Possible de tirer, mais...

Première publication 17 mai 2012 à 13h09
Mise à jour : 17 mai 2012 à 19h03
Agence QMI et TVA Nouvelles

La femme de l'ex-juge Jacques Delisle aurait pu se tirer une balle dans la tête et avoir un tatouage de fumée dans la paume si elle avait fait feu en ayant main à l'envers sur l'arme.

Cette hypothèse, présentée par la défense, implique toutefois plusieurs contradictions avec la preuve présentée jusqu'ici.

La neuvième journée du procès du juge à la retraite Jacques Delisle, accusé du meurtre prémédite de sa femme, s'est ouvert ce matin avec la poursuite du témoignage de l'expert en balistique.

Contre-interrogé par l'avocat de Jacques Delisle, Me Jacques Larochelle, Gilbert Gravel, expert en balistique, a admis qu'il est «faisable», mais «peu évident» que Marie-Nicole Rainville ait pu se tirer une balle dans la tempe avec sa main gauche, d'autant qu'elle était de constitution frêle.

Par ailleurs, en mettant sa main «à l'envers» sur le pistolet pour y arriver, la douille aurait été éjectée dans sa main et l'arme n'aurait pu se recharger automatiquement, puisque le pouce aurait bloqué la culasse, ce qui ne concorde pas avec les éléments de preuve présentés jusqu'ici.

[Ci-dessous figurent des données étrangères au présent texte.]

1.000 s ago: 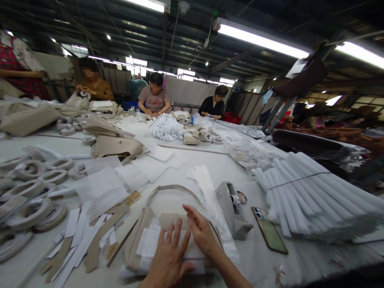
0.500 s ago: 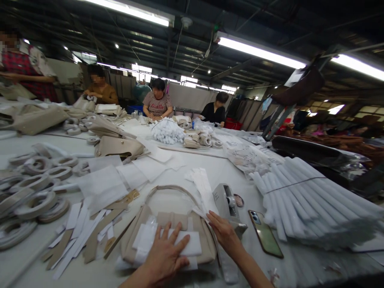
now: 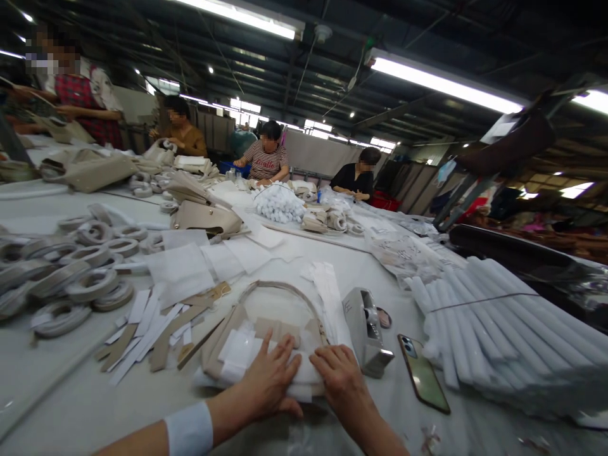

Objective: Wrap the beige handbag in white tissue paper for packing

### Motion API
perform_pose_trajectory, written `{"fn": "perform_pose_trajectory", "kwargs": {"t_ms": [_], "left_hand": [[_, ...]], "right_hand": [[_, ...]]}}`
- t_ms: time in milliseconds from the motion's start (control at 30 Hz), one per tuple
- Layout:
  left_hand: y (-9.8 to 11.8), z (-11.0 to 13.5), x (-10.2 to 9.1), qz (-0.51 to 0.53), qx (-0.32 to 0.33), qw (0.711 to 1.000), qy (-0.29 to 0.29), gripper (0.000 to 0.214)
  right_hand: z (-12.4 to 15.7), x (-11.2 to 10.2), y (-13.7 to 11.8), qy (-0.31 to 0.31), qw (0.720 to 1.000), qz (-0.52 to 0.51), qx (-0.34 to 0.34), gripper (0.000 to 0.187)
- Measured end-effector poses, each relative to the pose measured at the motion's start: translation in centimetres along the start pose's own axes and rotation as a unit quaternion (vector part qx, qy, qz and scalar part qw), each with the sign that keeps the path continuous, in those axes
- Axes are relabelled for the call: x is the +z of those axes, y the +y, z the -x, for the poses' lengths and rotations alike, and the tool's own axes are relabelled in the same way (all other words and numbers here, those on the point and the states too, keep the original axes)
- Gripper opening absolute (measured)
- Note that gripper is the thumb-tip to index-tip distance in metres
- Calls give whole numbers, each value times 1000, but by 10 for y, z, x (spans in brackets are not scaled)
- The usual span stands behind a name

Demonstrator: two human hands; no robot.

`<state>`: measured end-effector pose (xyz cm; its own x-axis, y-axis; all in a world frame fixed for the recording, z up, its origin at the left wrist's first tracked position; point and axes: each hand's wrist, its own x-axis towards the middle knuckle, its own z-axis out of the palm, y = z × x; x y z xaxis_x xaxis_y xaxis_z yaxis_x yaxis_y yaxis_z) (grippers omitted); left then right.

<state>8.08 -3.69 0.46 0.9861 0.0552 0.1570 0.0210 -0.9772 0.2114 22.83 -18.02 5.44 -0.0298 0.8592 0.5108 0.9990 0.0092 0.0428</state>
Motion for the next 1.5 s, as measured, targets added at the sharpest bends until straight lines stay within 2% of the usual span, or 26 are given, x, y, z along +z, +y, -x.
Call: {"fn": "perform_pose_trajectory", "kwargs": {"t_ms": [133,300,400,600,700,833,900,967,1067,1167,1300,1400,1500], "left_hand": [[2,-2,10,-11,-29,999,-19,78],[4,-1,20,-33,-35,999,9,70],[6,-1,20,-15,-31,999,20,68],[10,-4,12,-22,-61,998,-11,74],[7,-5,9,-38,-33,999,-19,71],[4,-8,6,-47,55,997,-2,59],[4,-9,6,-50,71,996,-11,59],[5,-9,7,-51,68,996,-20,60],[8,-6,10,-57,62,996,-22,59],[9,-2,14,-69,62,996,-17,57],[8,1,22,-77,74,994,-5,58],[4,3,27,-74,99,992,11,65],[-1,2,23,-27,110,993,20,66]], "right_hand": [[26,24,-10,44,997,58,-21,23],[39,29,-24,16,994,105,-17,22],[42,25,-31,11,997,78,-10,20],[44,16,-38,52,997,-28,45,35],[44,17,-44,38,996,-34,72,28],[49,21,-55,36,997,-10,62,22],[53,16,-58,28,998,-15,48,21],[54,5,-57,-6,997,-60,41,20],[46,-17,-43,-38,987,-136,71,26],[32,-23,-25,-38,988,-110,105,33],[29,6,-14,-97,991,-59,77,36],[45,34,-14,-80,995,-37,54,39],[61,49,-12,-59,997,-23,39,44]]}}
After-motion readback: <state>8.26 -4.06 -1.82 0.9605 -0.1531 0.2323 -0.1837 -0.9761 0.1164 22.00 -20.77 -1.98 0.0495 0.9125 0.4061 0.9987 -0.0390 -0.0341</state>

En effet, rappelons que le matin du 12 novembre 2009, l'arme avait été retrouvé au sol, avec une balle dans le chargeur. Qui plus est, la douille se trouvait sur une table adjacente au sofa où reposait Marie-Nicole Rainville.

Me Jacques LarochelleMe Jacques Larochelle, avocat de l'ex-juge Jacques Delisle (Photo: Agence QMI)

Malgré les questions répétées et démonstrations de Me Larochelle, le balisticien a réitéré sa conclusion dans cette affaire: au moment du tir, Marie-Nicole Rainville aurait eu la main près de la tempe et de la bouche du canon, pendant qu'un tiers faisait feu. Il s'agissait là, pour lui, d'une "position de défense".

L'expert a aussi déposé divers documents vidéo. Dans le premier, on voit qu'il faut utiliser deux mains pour armer le pistolet et on a droit à un tir au ralenti, qui permet d'observer la sortie de la fumée et de la poudre au bout du canon.

mains comparéesLa trace de poudre et de suie dans la main de Marie-Nicole Rainville et celle dans une main de plâtre

Dans un autre document, rendu public cet après-midi, on voit un essai de tir sur une tête en plâtre en simulant les conditions selon lesquelles se serait déroulé le tir, s'après la poursuite. L'essai a permis de produire des résultats comparables à la blessure à la tête de Marie-Nicole Rainville et à la trace de poudre dans la paume de sa main gauche.

Le contre-interrogatoire très serré de l'expert en balistique s'est pousuivi durant tout l'après-midi, au point où il a senti le besoin de demander à l'avocat Larochelle d'être plus poli dans ses questions et observations. Mais Gilbert Gravel a continué de soutenir la thèse du meurtre.

Vendredi, la Couronne présentera le témoignage d'un deuxième expert en balistique.